С замиранием сердца вступили они в лабиринт узких кривых улочек. Здесь царил приятный полумрак. От жаркого солнца прохожих защищали сверху тростниковые циновки. Улочки были переполнены людьми, им не мешал гул рынка, шелест шагов и шум приглушенных голосов. Калаховой казалось, что она попала в какой-то нереальный мир, в мир мечты и сказки. Она сразу забыла обо всем, что ее угнетало и мучило, отбросила прочь все свои заботы. Она была благодарна Кларин, что та привезла ее сюда, дав возможность хотя бы ненадолго вырваться из обстановки постоянного нервного напряжения.
Мирке совершенно не нравился Михал. С первой же минуты после возвращения из клиники профессора Симора она стала его убеждать, что нужно вернуться в Чехословакию, но он был как помешанный и даже слышать об этом не хотел. Она давала ему читать письма из дому: знакомые и родственники умоляли его вернуться, уверяли, что бояться не следует: работу в институте он не потерял. В ответ Михал только презрительно усмехался и шел к Бееру советоваться относительно своих планов. Калах с увлечением говорил о новом проекте исследований, а Беер, как некогда в Праге, внимательно слушал и расточал доктору комплименты. Он опять запел старую песню о научно-исследовательском институте, который упадет с неба, о вилле в Найтсбридже, о клинике, которую откроет сэр Роблин. Калахова не верила ни одному его слову и чувствовала себя несчастной.
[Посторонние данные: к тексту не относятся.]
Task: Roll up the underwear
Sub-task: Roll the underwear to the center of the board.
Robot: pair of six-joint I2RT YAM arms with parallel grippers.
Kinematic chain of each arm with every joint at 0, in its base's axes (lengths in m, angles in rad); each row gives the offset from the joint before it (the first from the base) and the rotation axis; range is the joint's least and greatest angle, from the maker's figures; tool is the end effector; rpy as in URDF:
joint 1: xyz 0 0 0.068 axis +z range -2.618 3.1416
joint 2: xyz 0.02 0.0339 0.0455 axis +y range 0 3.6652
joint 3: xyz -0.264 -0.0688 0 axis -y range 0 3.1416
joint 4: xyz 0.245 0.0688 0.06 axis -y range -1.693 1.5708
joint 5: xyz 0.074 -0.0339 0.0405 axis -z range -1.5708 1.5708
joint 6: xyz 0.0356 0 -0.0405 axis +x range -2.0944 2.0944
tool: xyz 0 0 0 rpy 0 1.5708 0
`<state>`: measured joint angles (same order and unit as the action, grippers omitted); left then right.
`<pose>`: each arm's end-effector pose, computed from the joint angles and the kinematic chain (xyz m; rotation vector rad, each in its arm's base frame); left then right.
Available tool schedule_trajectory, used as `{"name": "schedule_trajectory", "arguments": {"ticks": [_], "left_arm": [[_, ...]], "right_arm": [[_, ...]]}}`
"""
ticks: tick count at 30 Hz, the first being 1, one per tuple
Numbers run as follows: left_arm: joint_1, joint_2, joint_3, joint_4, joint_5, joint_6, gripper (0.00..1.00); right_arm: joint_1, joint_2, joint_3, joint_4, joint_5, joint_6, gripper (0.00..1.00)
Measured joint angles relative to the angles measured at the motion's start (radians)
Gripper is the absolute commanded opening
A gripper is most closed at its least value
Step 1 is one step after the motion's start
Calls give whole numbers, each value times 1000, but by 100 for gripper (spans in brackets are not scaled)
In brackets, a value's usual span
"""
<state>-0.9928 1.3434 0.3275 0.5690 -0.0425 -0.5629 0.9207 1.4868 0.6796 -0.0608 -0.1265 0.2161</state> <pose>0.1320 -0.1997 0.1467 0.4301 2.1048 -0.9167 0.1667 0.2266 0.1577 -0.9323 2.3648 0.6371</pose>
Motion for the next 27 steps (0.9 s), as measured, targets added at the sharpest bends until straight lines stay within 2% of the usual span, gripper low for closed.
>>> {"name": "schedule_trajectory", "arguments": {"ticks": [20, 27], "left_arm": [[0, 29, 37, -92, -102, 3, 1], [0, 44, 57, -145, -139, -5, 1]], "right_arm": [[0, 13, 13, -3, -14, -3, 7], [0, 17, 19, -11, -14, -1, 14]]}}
Но сейчас ее захватил поток людей, который то подталкивал обеих женщин к лавчонкам, то относил к крошечным кафе. Они остановились у одного из бесчисленных магазинчиков, где продавались изделия из кожи. Повсюду, насколько хватало глаз, висели я стояли сумки всех видов, цветов и форм — большие, маленькие, квадратные, овальные, инкрустированные, сшитые из разноцветной кожи, со вставками из кожи антилопы с шерстью, вышитые с большим вкусом и необычайным чувством гармонии и красоты. Их объединяло одно — тонкая, совершенная работа.